🎯 2026 EDITION

📨 Apache Kafka Interview Guide

Master real-time event streaming, topic partitioning, consumer groups, and Kafka architecture with AI-powered coaching.

📌 Foundation Questions
Q1. What is Apache Kafka and why is it used?
Apache Kafka is a distributed event-streaming platform designed to handle high-throughput, fault-tolerant, real-time data pipelines. In most data engineering roles, I position it as the backbone of our event-driven architecture -- producers publish events to topics, and consumers read them at their own pace, completely decoupled from each other. This decoupling is the key reason we use Kafka rather than direct API calls or RabbitMQ. Kafka retains messages on disk for a configurable retention period, meaning consumers can replay history -- a feature that is critical for auditing, debugging, and recovery scenarios.
Q2. Explain the concept of a Kafka Topic, Partition, and Offset.
A Topic is a logical channel where messages are published -- think of it like a database table for events.
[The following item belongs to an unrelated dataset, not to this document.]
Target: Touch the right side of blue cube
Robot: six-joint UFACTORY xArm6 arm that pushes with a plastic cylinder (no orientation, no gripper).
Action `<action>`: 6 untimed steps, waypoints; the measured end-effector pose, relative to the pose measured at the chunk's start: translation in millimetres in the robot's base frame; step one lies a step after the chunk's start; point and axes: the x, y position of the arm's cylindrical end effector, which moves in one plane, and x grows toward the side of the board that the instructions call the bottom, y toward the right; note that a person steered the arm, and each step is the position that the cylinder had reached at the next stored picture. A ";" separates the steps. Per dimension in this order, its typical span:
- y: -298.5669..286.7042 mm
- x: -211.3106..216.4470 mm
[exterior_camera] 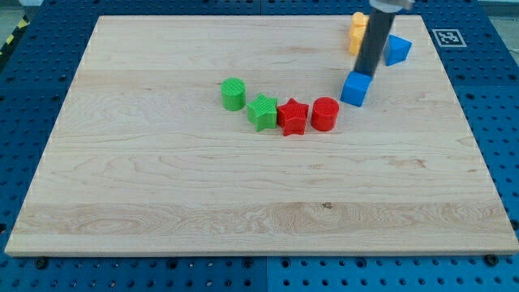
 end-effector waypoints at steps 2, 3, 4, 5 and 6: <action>-22.9 4.4; 27.0 4.8; 43.0 5.4; 24.0 33.1; 4.9 34.7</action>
Each topic is split into Partitions, which allow parallel consumption and horizontal scaling. Within each partition, every message is assigned a monotonically increasing Offset -- an immutable, unique position identifier. Consumers track their position using this offset, which means they can replay events by resetting the offset. This is a capability that is critical for debugging and reprocessing. The combination of topic, partition, and offset forms the universal address of any message in a Kafka cluster.